Two organizations, Two Planet Steel and Food for Mars, hope to make that task a bit more manageable by running experiments on Martian regolith (dust, soil, and rock), testing how to separate iron and heavy metal oxides in order to grow crops and make steel. They’ve launched a Kickstarter campaign to raise funds for their joint research.
Earlier this year, scientists led by Wieger Wamelink in the Netherlands’ Wageningen University Food for Mars program announced that vegetables could be grown from Mars-like soil without dangerous levels of heavy metals. The team managed to raise 10 crops — from radishes to peas — in a soil developed by NASA to replicate that found on the Red Planet.
Over in San Diego, Two Planet Steel’s Rif Miles Olson realized that that steel-making could be done on Mars using robots and small-scale equipment. This would save on transport costs and provide the Mars colony with a technology that it could develop for its specific purposes, like building tools, machinery, and facilities to produce other materials like aluminum and plastics. “Steel will be the embryo material and finished steel objects will the embryo structures that enable us to grow our Martian capabilities in all sorts of ways,” Olson tells Digital Trends.
But Olson thinks the techniques of steel production required for Mars might have impacts here on Earth as well. The autonomous mining rovers could find work here in Earth’s mines. And the production process — which will likely have to function with little or no fossil fuels — may even be implement on Earth without carbon dioxide emissions.

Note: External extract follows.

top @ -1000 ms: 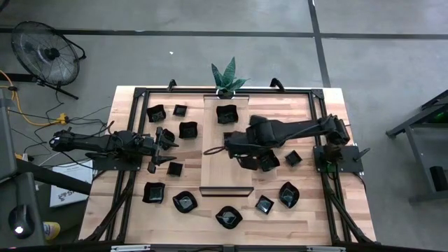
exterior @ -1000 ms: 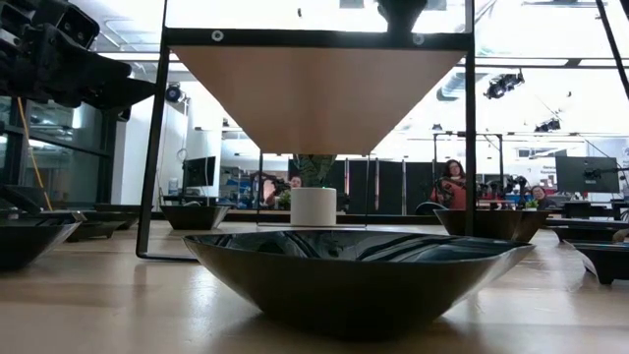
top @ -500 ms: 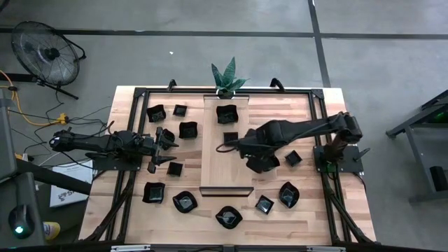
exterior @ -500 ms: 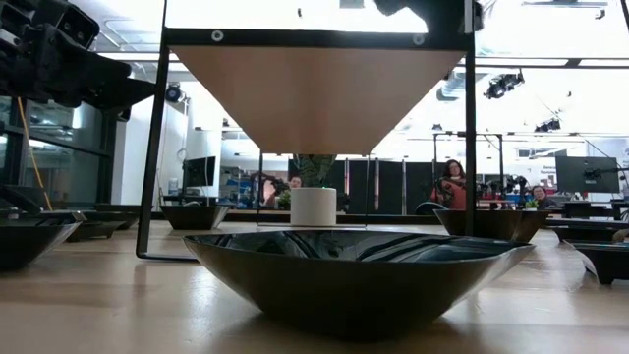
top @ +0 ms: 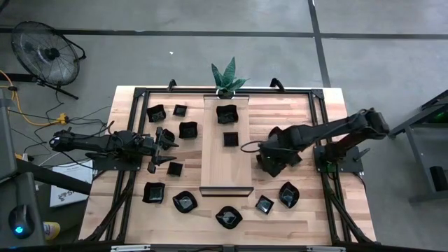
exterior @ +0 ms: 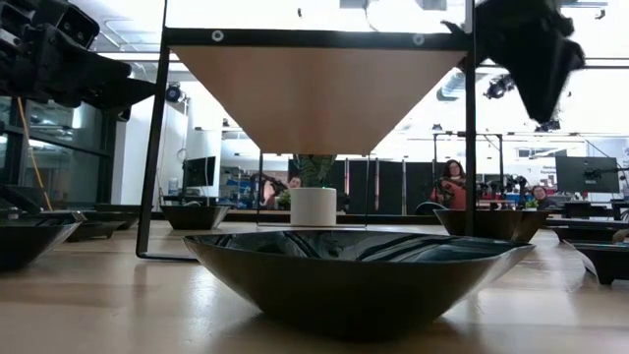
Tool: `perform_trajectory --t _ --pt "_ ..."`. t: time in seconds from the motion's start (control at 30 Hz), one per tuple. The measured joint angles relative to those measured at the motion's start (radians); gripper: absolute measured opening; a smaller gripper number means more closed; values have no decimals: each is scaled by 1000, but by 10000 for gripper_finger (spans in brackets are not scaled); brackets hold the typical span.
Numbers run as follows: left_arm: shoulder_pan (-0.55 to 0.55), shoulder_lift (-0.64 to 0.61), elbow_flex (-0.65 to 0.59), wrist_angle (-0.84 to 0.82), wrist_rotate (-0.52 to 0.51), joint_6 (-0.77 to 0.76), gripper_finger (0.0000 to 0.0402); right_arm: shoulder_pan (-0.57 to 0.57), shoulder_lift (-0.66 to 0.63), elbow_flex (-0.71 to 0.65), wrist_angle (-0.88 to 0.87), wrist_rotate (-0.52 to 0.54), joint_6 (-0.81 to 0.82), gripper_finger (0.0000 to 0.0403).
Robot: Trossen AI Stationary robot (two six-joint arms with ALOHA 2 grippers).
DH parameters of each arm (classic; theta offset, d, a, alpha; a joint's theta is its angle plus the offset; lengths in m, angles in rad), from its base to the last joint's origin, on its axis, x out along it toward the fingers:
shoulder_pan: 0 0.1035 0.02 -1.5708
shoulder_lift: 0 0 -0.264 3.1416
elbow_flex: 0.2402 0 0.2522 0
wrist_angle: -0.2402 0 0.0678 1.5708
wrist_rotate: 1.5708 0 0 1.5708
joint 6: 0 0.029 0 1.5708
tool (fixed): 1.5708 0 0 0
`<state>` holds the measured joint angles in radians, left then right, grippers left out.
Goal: Pick & Place Mini shaped plates
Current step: Stack the black square plate on top of the black square plate on the shelf
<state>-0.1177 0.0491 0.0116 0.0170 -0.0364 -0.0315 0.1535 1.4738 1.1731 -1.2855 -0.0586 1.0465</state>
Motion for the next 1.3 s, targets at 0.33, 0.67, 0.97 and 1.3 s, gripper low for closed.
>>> perform_trajectory --t 0.33,0.67,0.97,1.3 --pt "0 0 0 0 0 0 234 -18 -51 -257 124 -2 27 118" --pt "0 0 0 0 0 0 234 -50 -51 -390 292 1 9 118" --pt "0 0 0 0 0 0 234 -85 -51 -430 311 34 -37 118" --pt "0 0 0 0 0 0 234 -110 -51 -430 309 69 -72 118"
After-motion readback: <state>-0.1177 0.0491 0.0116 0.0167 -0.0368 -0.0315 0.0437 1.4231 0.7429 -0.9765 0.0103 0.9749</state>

“Investigating making steel on Mars highlighted the fact that it should be possible to make steel here on Earth without producing any CO2 emissions, and that this was also very good and really even better,” Olson says. “My home planet will always be Earth.”
Olson partnered with Wamelink at Food for Mars and launched the Kickstarter campaign Project Food and Steel to spread the word on clean steal production and further investigate regolith processing for crop growth. With under two weeks and almost $17,500 more needed in funding, the goal seems unlikely but not impossible.